45.  Here is the graphic with arrows, and obviously they are too large.
46.  Repeat Panel 43 and 44, and enter SCALE 25 PER CM.  This gives you a much better figure.

Working with your own data may require completely different settings.  Do some experiments to find out.

Now you can see the current arrows, pointing in geographic directions.  In the first two measurement periods, for example, the currents flow strongly toward the north (not upwards, out of the sea!).  Later on, the surface currents flow mainly toward the west-southwest.  Etc.

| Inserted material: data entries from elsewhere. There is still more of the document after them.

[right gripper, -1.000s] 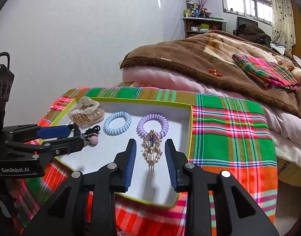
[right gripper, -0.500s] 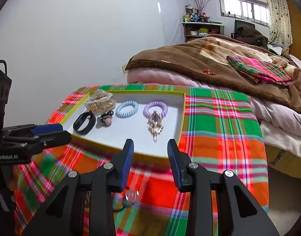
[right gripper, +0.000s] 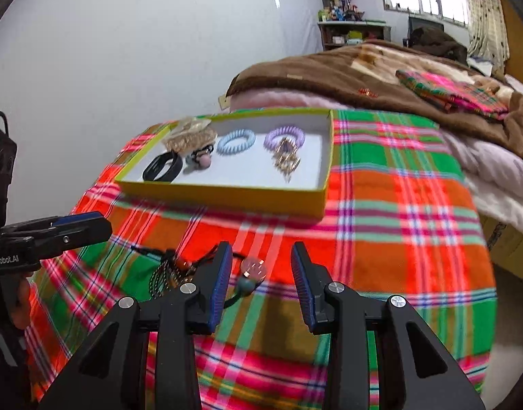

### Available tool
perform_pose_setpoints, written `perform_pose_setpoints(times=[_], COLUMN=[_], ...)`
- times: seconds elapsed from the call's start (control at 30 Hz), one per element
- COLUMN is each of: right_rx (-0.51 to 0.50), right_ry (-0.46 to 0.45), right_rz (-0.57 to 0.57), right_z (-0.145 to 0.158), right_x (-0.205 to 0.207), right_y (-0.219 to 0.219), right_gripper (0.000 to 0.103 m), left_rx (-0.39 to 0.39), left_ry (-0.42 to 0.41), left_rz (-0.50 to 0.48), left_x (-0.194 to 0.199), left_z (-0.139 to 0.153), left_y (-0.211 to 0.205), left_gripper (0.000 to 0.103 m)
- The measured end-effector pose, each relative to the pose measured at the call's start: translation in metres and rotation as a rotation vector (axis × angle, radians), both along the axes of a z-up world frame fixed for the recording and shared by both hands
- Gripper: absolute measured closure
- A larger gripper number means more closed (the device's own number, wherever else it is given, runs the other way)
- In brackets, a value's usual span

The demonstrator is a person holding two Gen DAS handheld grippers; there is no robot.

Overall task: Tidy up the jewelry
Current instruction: 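Withdraw both grippers from the box back to the blanket jewelry, then grasp the black cord tie with teal bead using the right gripper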

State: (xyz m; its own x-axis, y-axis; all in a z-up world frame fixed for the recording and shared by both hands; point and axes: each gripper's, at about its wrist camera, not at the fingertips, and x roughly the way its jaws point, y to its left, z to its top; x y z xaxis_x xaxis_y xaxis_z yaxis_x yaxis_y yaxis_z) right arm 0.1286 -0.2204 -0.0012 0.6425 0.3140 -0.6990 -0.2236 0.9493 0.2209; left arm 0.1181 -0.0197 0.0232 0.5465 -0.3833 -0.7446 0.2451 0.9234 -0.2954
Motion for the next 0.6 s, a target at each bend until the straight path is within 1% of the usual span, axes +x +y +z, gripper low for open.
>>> perform_pose_setpoints(times=[0.2,0.37,0.6], right_rx=[-0.005,-0.008,-0.038], right_ry=[0.055,0.06,0.074], right_rz=[0.008,0.001,-0.002], right_z=[-0.014,-0.015,-0.017], right_x=[0.003,0.005,0.01], right_y=[0.008,0.008,0.014], right_gripper=[0.066,0.066,0.066], left_rx=[-0.002,-0.005,-0.008], left_ry=[0.005,0.007,0.014], left_rz=[0.014,0.016,0.019], left_x=[-0.009,-0.011,-0.011], left_z=[-0.003,-0.004,-0.007], left_y=[0.007,0.009,0.009], left_gripper=[0.041,0.041,0.04])
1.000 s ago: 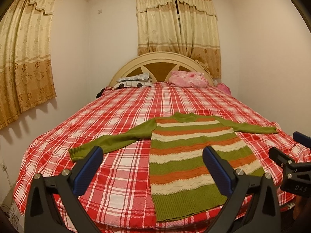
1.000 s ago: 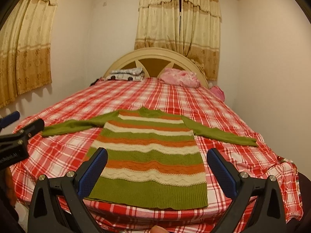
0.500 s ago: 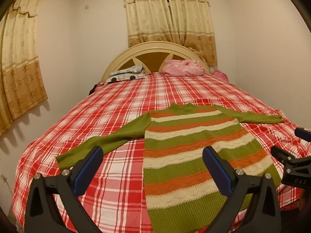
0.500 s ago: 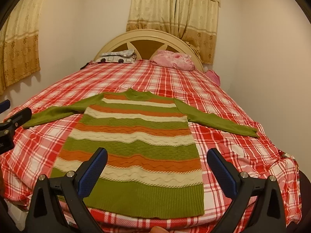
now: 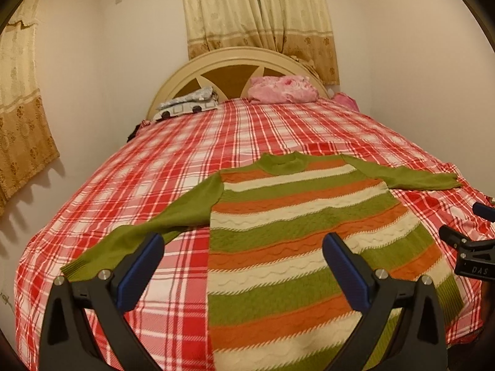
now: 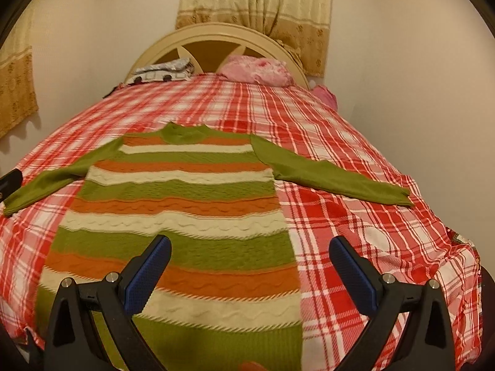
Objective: Fold small clothes
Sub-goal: 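Move the right tool toward the cuff of the sleeve nearest it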
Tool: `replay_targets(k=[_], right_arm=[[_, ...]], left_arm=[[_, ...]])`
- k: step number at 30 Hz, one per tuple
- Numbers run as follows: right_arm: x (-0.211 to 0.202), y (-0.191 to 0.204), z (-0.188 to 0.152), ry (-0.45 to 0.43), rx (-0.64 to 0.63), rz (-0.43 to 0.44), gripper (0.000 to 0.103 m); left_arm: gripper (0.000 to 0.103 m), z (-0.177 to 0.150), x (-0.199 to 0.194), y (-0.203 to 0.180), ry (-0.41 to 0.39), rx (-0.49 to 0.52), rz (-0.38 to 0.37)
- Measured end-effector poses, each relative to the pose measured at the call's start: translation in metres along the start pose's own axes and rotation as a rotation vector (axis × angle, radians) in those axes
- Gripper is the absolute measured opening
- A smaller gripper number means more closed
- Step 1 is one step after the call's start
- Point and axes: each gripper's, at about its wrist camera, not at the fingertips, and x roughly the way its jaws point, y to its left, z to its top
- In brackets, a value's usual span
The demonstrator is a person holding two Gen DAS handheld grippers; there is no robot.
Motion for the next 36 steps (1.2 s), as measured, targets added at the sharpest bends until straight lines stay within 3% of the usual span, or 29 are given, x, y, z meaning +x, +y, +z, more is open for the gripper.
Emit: replay_targets(k=[16,29,36], right_arm=[[0.096,-0.061,0.023,0.106,0.059,-0.036,0.102],[0.158,-0.172,0.036,0.159,0.220,-0.063,0.102],[0.181,-0.261,0.042,0.163,0.369,-0.167,0.102]], left_arm=[[0.103,0.015,0.090,-0.030,0.063,0.035,-0.021],[0.103,0.012,0.150,-0.033,0.097,-0.018,0.002],[0.103,0.005,0.171,-0.028,0.134,-0.061,0.002]])
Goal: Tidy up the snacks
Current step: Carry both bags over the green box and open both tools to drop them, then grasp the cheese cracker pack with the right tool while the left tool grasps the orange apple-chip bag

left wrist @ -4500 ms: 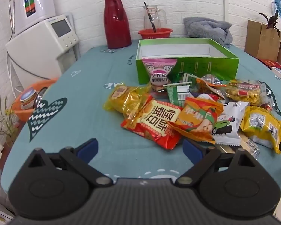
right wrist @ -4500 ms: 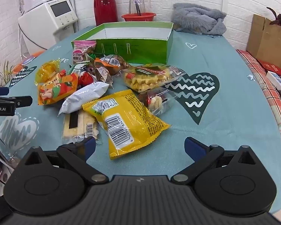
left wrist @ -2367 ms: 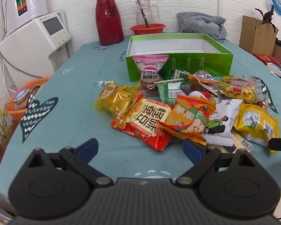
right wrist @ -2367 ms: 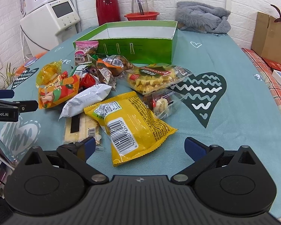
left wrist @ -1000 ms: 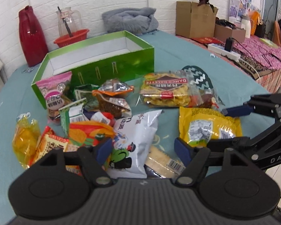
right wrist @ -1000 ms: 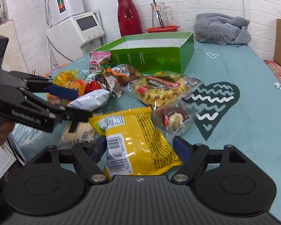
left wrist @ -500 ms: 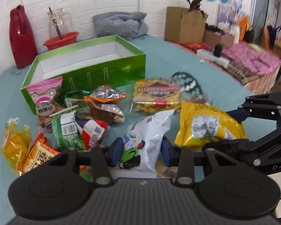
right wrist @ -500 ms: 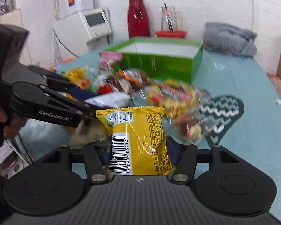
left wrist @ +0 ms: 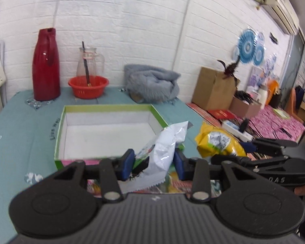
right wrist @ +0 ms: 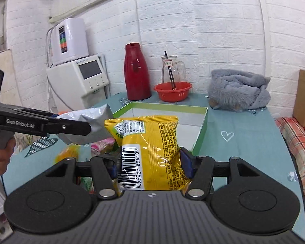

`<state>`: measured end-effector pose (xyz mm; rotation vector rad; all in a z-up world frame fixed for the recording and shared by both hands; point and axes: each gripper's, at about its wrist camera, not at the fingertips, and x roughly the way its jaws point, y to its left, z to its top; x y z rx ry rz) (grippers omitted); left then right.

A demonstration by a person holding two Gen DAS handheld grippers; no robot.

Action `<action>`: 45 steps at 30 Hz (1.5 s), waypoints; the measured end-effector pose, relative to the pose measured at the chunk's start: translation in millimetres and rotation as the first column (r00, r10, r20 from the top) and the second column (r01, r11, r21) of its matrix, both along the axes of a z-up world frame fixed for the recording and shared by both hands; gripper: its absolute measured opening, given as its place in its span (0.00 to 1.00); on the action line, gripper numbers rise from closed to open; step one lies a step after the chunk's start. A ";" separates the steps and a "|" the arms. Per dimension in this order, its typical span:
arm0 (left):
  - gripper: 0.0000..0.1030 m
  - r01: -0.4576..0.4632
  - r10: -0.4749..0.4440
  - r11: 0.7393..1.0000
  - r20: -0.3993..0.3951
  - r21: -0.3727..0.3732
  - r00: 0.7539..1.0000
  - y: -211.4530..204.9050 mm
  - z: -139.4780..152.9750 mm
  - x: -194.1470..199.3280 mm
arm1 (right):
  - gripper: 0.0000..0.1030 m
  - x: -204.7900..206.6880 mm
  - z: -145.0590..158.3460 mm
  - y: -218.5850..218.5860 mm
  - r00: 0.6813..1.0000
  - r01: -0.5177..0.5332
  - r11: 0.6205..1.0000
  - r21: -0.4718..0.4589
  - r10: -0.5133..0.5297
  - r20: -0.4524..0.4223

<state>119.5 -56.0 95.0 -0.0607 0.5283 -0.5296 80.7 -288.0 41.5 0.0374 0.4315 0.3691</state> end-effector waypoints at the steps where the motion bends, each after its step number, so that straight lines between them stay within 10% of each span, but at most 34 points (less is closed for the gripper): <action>1: 0.38 -0.017 0.017 1.000 0.005 -0.002 1.000 -0.4 1.4 9.6 | 0.91 11.0 -0.7 2.0 1.000 0.008 1.000 -0.003 -0.008 -0.002; 18: 0.40 -0.131 0.131 0.991 -0.112 0.005 0.985 -7.7 -44.3 147.4 | 0.96 154.6 -45.1 32.8 0.990 0.061 0.992 -0.114 -0.074 -0.118; 20: 0.65 -0.118 0.115 0.993 -0.095 -0.024 0.989 -2.7 -49.6 147.1 | 1.00 159.8 -52.3 44.3 0.991 0.034 0.979 -0.200 -0.059 -0.124; 22: 0.74 -0.131 0.130 0.991 -0.083 -0.006 0.988 -0.7 -51.1 144.9 | 1.00 155.3 -55.6 52.9 0.995 0.018 0.960 -0.278 -0.045 -0.090; 23: 0.94 -0.168 0.170 0.985 -0.092 0.024 0.981 -1.6 -50.8 145.0 | 1.00 151.0 -56.0 55.4 0.998 0.013 0.954 -0.300 -0.033 -0.060; 38: 0.95 -0.289 0.280 0.948 0.083 0.130 0.956 8.1 -18.1 59.3 | 1.00 60.0 -10.1 42.5 0.998 0.016 0.989 -0.147 -0.008 0.057; 45: 0.95 -0.292 0.293 0.947 0.014 0.136 0.956 40.6 -37.7 -10.5 | 1.00 -15.8 -22.2 38.7 0.996 -0.073 0.997 -0.026 0.074 0.040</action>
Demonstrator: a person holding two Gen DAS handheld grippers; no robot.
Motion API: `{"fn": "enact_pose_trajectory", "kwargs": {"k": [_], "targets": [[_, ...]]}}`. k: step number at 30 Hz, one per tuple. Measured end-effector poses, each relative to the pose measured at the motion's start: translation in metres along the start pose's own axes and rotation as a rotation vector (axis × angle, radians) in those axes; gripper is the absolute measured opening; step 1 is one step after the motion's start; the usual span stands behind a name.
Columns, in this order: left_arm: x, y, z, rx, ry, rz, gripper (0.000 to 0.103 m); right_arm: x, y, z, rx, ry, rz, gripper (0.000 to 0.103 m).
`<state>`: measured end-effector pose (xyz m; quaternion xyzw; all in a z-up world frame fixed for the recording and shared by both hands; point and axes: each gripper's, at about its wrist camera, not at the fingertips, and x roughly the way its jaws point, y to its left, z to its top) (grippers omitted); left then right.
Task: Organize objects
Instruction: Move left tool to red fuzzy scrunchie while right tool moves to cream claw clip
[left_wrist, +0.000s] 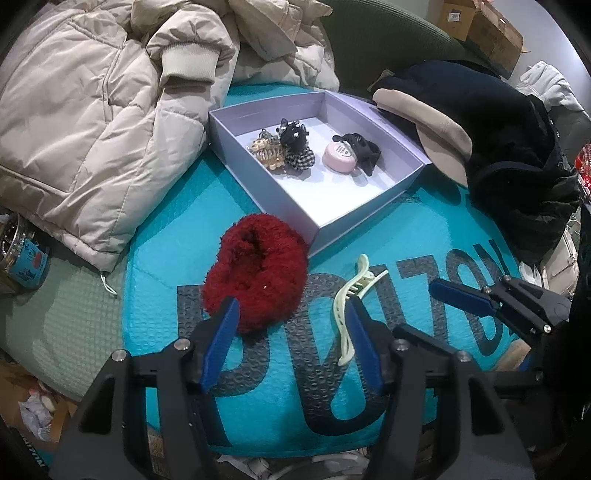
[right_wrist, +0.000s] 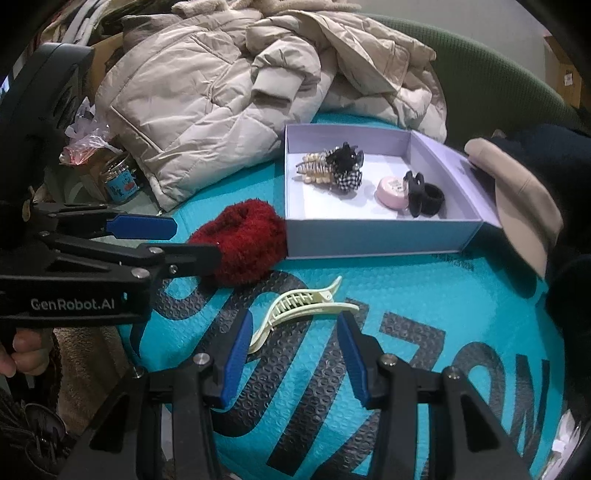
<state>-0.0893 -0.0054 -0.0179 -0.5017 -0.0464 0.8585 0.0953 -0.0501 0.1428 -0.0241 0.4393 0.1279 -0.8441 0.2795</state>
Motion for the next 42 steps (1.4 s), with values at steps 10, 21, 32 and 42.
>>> {"fn": "enact_pose_trajectory", "kwargs": {"k": [10, 21, 32, 42], "targets": [[0.022, 0.016, 0.002, -0.001, 0.006, -0.026, 0.066, 0.029, -0.006, -0.001, 0.068, 0.056, 0.023, 0.061], [0.056, 0.03, 0.011, 0.008, 0.025, -0.02, 0.068, 0.064, -0.012, 0.0, 0.113, 0.112, 0.015, 0.062], [0.087, 0.033, 0.02, 0.05, 0.048, -0.001, 0.073, 0.083, -0.013, 0.004, 0.135, 0.105, 0.004, 0.062], [0.1, 0.023, 0.01, 0.098, 0.052, 0.005, 0.071, 0.075, -0.016, -0.006, 0.131, 0.098, -0.022, 0.027]]}}
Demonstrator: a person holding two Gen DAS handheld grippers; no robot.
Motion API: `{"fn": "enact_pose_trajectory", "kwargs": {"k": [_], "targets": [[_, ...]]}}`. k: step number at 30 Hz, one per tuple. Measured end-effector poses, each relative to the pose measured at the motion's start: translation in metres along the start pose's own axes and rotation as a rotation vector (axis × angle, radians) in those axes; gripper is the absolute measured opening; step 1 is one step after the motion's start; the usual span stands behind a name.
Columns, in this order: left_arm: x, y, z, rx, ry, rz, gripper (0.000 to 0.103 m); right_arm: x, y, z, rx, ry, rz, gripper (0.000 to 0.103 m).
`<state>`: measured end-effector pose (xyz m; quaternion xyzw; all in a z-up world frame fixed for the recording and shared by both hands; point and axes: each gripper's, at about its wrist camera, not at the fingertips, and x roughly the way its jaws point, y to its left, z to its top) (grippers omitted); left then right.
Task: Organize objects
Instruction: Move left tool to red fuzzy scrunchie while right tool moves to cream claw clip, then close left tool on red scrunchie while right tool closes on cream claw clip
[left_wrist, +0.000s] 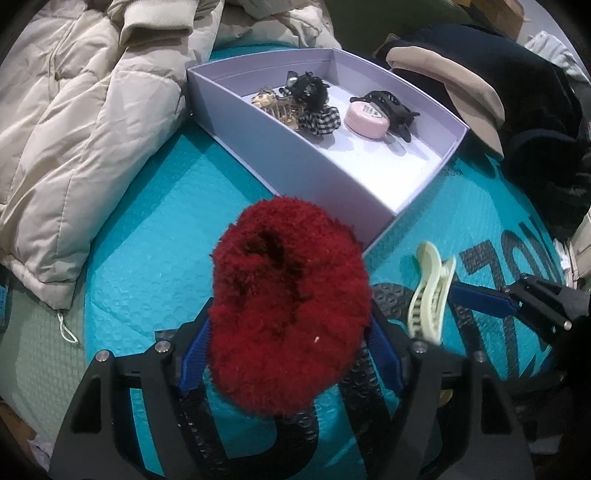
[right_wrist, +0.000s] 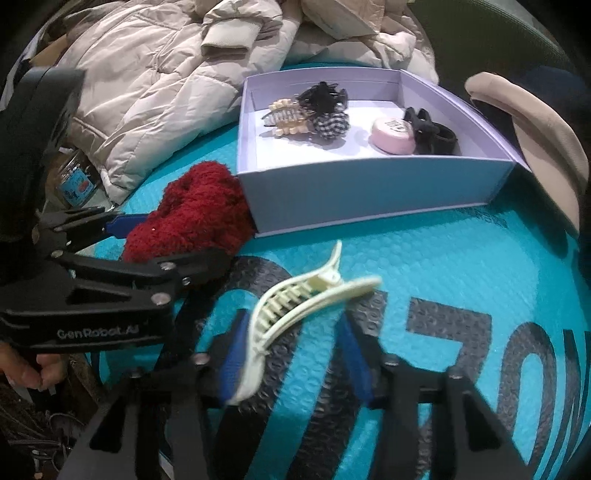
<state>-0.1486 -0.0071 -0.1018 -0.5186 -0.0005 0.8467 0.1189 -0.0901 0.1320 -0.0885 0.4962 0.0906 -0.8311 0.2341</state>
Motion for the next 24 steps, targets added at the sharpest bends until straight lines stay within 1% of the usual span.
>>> {"fn": "enact_pose_trajectory", "kwargs": {"k": [1, 2, 3, 6, 8, 12, 16, 24], "targets": [[-0.001, -0.001, -0.001, 0.003, -0.001, -0.002, 0.069, -0.001, -0.001, -0.001, -0.004, 0.004, -0.008, 0.02], [-0.003, -0.002, -0.003, -0.001, -0.007, -0.001, 0.063, -0.002, -0.002, -0.002, -0.01, 0.008, -0.021, 0.018], [-0.004, -0.002, -0.004, -0.009, -0.013, 0.001, 0.057, -0.004, -0.003, -0.003, -0.013, 0.012, -0.031, 0.016], [-0.008, -0.005, -0.009, -0.016, -0.018, 0.007, 0.048, -0.008, -0.009, -0.008, -0.001, 0.013, -0.014, 0.014], [-0.011, -0.008, -0.012, -0.01, -0.021, 0.011, 0.045, -0.011, -0.013, -0.012, 0.008, 0.017, -0.007, 0.014], [-0.017, -0.018, -0.021, 0.007, -0.015, 0.007, 0.043, -0.018, -0.019, -0.022, 0.012, 0.019, 0.001, 0.014], [-0.024, -0.039, -0.035, 0.073, -0.006, 0.015, 0.043, -0.026, -0.026, -0.032, 0.018, 0.018, 0.001, 0.014], [-0.037, -0.052, -0.058, 0.037, 0.022, -0.079, 0.044, -0.039, -0.042, -0.044, 0.055, 0.002, 0.005, 0.014]]}}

47.  Although it took many steps to get here, the actual creation of the current arrows is quite easy.  The real issue is how to deal with so much data.  In the above example we narrowed down the final graphic to only about 10 hours and 5 depths, only a tiny percentage of the total original data.  You will have many choices to make in how to simplify these results for actual research.  Further averaging is possible, but you don't want to lose the real-world structure of the (probably) tidal-driven currents, in time and space.  These difficult choices have always been faced by physical oceanographers.  Visual graphics are nice, but you can see now why so many large data collections are finally portrayed as tabular summaries, spectra and statistics.
48.  Select VIEW > SAVE VIEW AS and save this analysis of the data as current_arrows_surface.  You can always use VIEW > LOAD VIEW to get back to this graphic for this collection.